REQUIREMENT
Count how many lines of the material below have the word "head" and give only the number.

COLLECTED DATA
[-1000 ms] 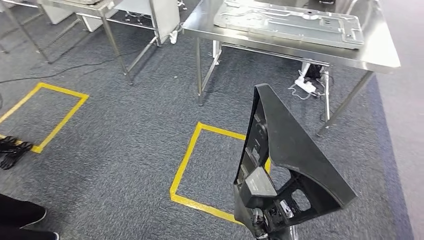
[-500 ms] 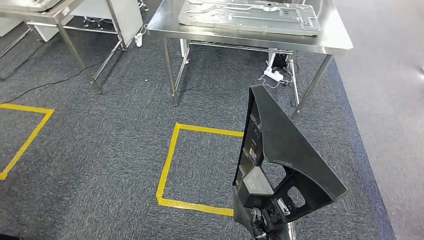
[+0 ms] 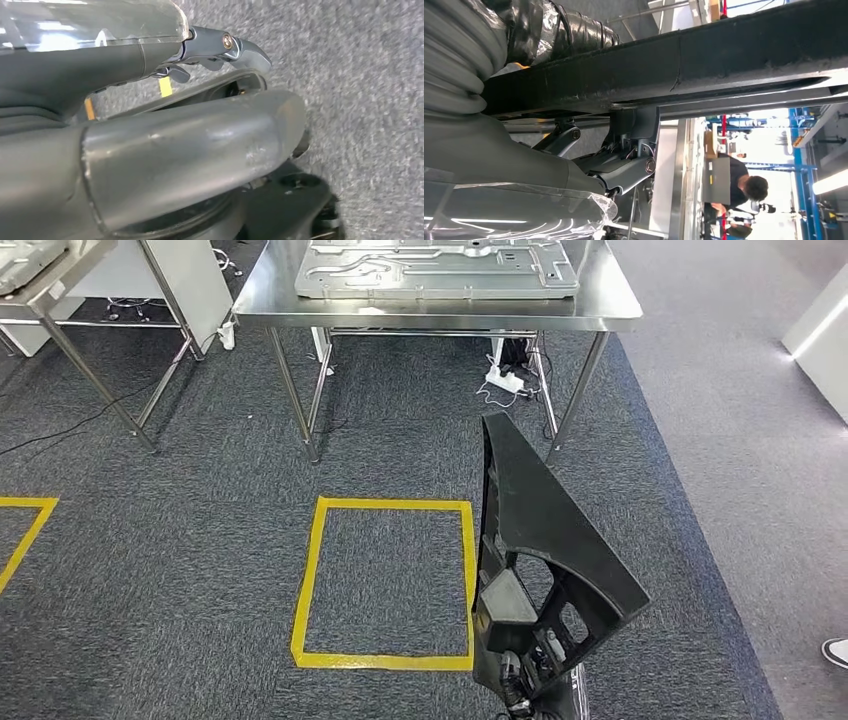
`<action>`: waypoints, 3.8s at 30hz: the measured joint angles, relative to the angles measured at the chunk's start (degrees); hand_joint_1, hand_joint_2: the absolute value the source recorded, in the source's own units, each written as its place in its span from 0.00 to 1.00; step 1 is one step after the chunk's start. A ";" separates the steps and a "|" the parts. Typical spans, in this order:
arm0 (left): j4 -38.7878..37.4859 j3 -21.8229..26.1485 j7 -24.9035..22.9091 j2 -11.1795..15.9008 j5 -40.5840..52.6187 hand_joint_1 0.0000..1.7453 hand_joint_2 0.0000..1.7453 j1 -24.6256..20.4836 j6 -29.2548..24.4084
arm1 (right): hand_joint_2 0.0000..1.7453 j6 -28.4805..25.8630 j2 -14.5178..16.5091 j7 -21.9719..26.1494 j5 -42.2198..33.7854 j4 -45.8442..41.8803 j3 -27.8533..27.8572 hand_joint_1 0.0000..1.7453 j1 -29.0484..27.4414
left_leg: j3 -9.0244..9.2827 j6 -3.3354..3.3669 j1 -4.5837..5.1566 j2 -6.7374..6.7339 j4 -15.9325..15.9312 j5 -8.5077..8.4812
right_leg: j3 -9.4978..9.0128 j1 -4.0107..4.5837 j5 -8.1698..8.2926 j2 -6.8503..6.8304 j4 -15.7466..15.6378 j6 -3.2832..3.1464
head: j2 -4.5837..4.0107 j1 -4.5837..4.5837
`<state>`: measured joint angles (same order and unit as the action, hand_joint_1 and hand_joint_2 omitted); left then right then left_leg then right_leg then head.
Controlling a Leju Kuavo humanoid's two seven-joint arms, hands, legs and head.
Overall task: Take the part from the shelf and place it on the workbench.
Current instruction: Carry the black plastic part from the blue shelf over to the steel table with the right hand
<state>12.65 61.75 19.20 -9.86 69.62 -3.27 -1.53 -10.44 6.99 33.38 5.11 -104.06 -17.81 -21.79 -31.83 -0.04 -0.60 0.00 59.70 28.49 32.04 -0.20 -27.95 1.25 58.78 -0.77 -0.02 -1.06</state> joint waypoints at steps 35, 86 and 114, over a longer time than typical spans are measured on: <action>0.04 0.17 -0.42 1.08 1.45 0.00 0.00 0.50 0.61 | 1.00 -2.52 -0.22 -1.12 -0.63 2.93 -2.57 1.00 1.30 | -2.10 2.47 0.51 -0.17 -0.55 -1.44 | -8.11 -0.14 -5.43 -0.48 2.28 1.49 | 0.00 0.12; 0.01 3.07 -1.35 2.78 1.73 0.00 0.00 -0.22 2.30 | 1.00 -17.40 -1.00 -9.30 11.93 6.95 -4.35 1.00 6.43 | -6.39 -0.66 -0.33 0.08 13.15 7.11 | -0.56 -0.53 -1.24 -1.49 0.13 -0.67 | -0.01 0.41; 0.01 4.09 -2.73 3.62 4.64 0.00 0.00 -0.99 3.78 | 1.00 -26.11 -1.78 -29.48 58.99 12.00 -0.35 1.00 20.67 | 4.38 -0.07 -0.32 0.08 0.02 3.47 | 2.59 -0.90 0.94 -1.12 1.21 0.15 | 0.00 0.29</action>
<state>12.66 65.84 16.47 -6.24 74.26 -4.26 2.25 -36.55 5.21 3.90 64.10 -92.05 -18.16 -1.12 -27.45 -0.12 -0.92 0.08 59.72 31.96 34.62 -1.10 -27.00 0.13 59.99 -0.61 -0.02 -0.77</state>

TASK RESPONSE
3